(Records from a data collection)
• • • • • • •

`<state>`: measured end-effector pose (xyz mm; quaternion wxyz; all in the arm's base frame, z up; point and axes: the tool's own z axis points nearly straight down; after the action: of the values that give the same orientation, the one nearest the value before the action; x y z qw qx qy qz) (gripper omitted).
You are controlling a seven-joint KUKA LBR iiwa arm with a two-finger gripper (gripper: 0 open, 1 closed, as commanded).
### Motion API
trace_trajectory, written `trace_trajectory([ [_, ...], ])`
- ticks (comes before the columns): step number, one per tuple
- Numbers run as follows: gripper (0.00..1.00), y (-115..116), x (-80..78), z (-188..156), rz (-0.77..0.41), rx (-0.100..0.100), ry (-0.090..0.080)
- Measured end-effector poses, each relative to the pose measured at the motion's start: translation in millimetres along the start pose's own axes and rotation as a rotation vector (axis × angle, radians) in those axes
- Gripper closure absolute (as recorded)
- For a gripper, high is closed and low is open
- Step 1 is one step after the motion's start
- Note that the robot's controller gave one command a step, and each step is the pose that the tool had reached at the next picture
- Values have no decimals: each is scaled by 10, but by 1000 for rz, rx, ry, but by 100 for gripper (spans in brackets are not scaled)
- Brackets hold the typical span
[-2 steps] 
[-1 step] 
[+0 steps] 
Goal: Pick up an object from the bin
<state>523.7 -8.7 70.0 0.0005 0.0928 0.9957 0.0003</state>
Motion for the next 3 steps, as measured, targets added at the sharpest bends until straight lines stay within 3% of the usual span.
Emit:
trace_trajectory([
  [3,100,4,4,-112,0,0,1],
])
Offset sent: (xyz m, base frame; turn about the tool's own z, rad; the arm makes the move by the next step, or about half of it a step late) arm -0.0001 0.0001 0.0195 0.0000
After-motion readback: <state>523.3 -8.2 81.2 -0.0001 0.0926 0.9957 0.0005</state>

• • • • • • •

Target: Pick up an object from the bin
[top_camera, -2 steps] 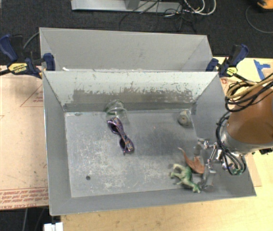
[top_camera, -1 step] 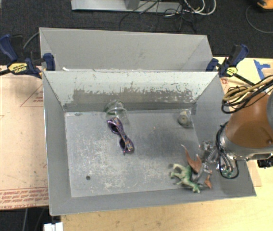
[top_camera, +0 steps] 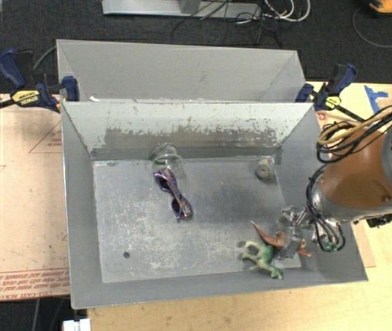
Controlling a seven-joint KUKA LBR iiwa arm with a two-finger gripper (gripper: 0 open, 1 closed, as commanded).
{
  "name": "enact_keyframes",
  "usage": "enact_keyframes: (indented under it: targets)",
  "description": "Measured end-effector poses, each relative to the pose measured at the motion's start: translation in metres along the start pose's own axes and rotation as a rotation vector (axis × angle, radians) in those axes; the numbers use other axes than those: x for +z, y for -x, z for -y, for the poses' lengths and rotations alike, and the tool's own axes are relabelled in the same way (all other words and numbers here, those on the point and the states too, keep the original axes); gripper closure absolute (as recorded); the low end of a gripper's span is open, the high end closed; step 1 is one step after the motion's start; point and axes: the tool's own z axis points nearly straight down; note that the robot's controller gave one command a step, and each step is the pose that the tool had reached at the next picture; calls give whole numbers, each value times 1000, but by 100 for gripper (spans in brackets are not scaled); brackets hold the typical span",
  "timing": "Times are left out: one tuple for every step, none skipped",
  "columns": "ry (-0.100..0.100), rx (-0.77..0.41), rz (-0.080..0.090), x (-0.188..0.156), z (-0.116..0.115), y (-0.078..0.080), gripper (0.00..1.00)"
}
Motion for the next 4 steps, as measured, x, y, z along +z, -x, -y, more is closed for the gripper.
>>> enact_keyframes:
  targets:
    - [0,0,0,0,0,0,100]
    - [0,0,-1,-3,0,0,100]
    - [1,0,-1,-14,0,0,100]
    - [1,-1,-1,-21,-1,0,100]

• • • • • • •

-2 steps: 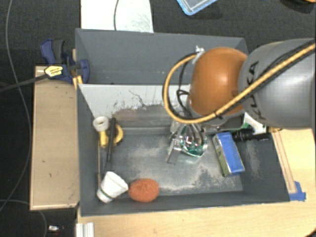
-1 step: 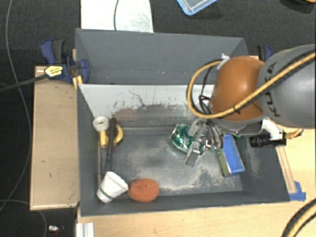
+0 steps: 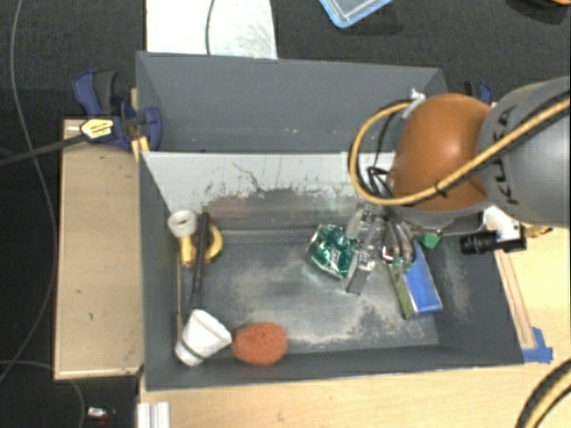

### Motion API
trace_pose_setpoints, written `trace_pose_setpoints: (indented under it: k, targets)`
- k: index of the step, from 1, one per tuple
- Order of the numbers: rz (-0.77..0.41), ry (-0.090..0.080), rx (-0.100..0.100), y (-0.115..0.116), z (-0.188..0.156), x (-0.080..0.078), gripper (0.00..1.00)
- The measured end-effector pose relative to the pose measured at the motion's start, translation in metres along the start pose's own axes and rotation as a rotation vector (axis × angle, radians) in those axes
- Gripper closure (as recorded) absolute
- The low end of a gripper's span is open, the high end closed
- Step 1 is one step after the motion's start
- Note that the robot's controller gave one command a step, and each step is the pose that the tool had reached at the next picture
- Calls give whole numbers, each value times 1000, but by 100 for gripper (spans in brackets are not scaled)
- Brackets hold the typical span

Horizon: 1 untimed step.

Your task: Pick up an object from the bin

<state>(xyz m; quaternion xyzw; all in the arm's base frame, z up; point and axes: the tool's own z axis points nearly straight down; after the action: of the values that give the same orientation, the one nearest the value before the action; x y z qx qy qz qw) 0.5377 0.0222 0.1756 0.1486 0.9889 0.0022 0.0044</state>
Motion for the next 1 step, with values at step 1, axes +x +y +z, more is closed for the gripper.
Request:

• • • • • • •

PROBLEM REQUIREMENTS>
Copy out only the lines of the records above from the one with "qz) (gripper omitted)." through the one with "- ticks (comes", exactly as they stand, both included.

SOLUTION FOR THIS TASK>
`<state>`: measured end-effector pose (xyz mm; quaternion wxyz; all in the arm's base frame, z up; point and axes: the tool's own z axis points nearly straight down; after the action: of the values that give the same orientation, the one nearest the value before the action; x y z qw qx qy qz) (gripper omitted).
You are controlling a seven-joint KUKA LBR iiwa arm with a two-finger gripper (gripper: 0 open, 1 closed, as commanded).
### Motion API
trace_trajectory, written `trace_trajectory([ [_, ...], ])`
- ticks (comes before the columns): step number, one per tuple

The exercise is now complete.